▸ **REQUIRED ACTION**:
Transcribe all of the records word for word, but omit the pictures.

[Dataset records]
- - -

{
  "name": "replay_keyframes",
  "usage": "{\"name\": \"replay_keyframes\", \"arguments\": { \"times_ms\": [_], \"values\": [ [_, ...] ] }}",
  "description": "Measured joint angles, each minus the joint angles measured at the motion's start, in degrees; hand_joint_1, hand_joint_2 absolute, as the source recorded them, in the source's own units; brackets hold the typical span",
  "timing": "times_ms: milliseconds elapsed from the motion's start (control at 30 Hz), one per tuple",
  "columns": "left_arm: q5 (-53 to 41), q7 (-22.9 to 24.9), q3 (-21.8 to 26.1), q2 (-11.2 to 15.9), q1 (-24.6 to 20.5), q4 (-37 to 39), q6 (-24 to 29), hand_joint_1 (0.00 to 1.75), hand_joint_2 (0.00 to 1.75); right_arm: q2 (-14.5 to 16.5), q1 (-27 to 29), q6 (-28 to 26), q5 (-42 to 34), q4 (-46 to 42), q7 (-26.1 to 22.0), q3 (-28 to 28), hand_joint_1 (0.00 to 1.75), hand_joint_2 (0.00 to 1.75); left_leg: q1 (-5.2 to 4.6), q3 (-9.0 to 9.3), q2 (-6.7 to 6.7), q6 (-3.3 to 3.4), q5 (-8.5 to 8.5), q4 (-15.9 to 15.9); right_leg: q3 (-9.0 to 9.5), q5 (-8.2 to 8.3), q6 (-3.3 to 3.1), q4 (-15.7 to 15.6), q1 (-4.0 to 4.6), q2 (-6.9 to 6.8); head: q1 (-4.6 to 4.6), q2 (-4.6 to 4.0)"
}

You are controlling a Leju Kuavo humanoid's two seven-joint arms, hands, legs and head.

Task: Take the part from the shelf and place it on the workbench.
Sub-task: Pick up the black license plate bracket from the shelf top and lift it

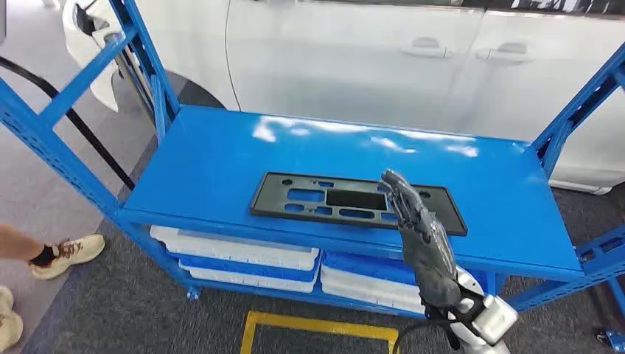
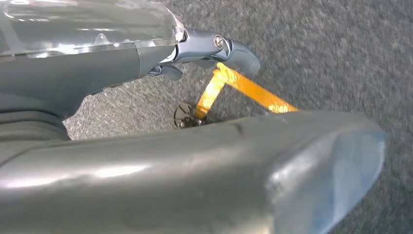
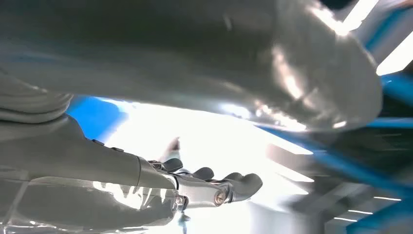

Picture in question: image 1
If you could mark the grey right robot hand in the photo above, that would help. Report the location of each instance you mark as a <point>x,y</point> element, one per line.
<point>429,254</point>

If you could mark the black plastic panel part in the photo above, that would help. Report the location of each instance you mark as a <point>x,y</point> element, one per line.
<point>356,200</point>

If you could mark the white car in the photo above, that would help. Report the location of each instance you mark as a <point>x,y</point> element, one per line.
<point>342,58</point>

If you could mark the person's leg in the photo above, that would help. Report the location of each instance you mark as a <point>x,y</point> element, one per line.
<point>19,244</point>

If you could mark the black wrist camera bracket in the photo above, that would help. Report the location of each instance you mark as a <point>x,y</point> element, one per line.
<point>472,309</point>

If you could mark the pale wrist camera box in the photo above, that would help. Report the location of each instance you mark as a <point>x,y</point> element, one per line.
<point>498,317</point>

- - -

▸ **RESULT BELOW**:
{
  "name": "replay_keyframes",
  "usage": "{\"name\": \"replay_keyframes\", \"arguments\": { \"times_ms\": [_], \"values\": [ [_, ...] ] }}",
  "description": "Measured joint angles, each minus the joint angles measured at the motion's start, in degrees; hand_joint_1, hand_joint_2 absolute, as the source recorded them, in the source's own units; brackets hold the typical span",
  "timing": "times_ms: milliseconds elapsed from the motion's start (control at 30 Hz), one per tuple",
  "columns": "left_arm: q5 (-53 to 41), q7 (-22.9 to 24.9), q3 (-21.8 to 26.1), q2 (-11.2 to 15.9), q1 (-24.6 to 20.5), q4 (-37 to 39), q6 (-24 to 29), hand_joint_1 (0.00 to 1.75), hand_joint_2 (0.00 to 1.75); right_arm: q2 (-14.5 to 16.5), q1 (-27 to 29), q6 (-28 to 26), q5 (-42 to 34), q4 (-46 to 42), q7 (-26.1 to 22.0), q3 (-28 to 28), hand_joint_1 (0.00 to 1.75), hand_joint_2 (0.00 to 1.75); left_leg: q1 (-5.2 to 4.6), q3 (-9.0 to 9.3), q2 (-6.7 to 6.7), q6 (-3.3 to 3.4), q5 (-8.5 to 8.5), q4 (-15.9 to 15.9); right_leg: q3 (-9.0 to 9.5), q5 (-8.2 to 8.3), q6 (-3.3 to 3.1), q4 (-15.7 to 15.6), q1 (-4.0 to 4.6), q2 (-6.9 to 6.8); head: q1 (-4.6 to 4.6), q2 (-4.6 to 4.0)"
}

You are controlling a Leju Kuavo humanoid's two seven-joint arms, hands, legs and head.

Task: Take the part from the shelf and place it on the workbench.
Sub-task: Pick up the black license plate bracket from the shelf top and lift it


Picture in question: image 1
If you could mark the grey right robot hand in the photo above, that would help. Report the location of each instance you mark as a <point>x,y</point> element, one per line.
<point>429,254</point>

If you could mark the black plastic panel part in the photo above, that would help. Report the location of each instance you mark as a <point>x,y</point> element, one per line.
<point>356,200</point>

If you could mark the white car in the photo above, that would help. Report the location of each instance you mark as a <point>x,y</point> element, one per line.
<point>342,58</point>

If you could mark the person's leg in the photo above, that would help. Report the location of each instance you mark as a <point>x,y</point> element, one per line.
<point>19,244</point>

If you could mark the black wrist camera bracket in the photo above, that would help. Report the location of each instance you mark as a <point>x,y</point> element, one per line.
<point>472,309</point>

If you could mark the pale wrist camera box in the photo above, that would help. Report the location of each instance you mark as a <point>x,y</point> element, one per line.
<point>498,317</point>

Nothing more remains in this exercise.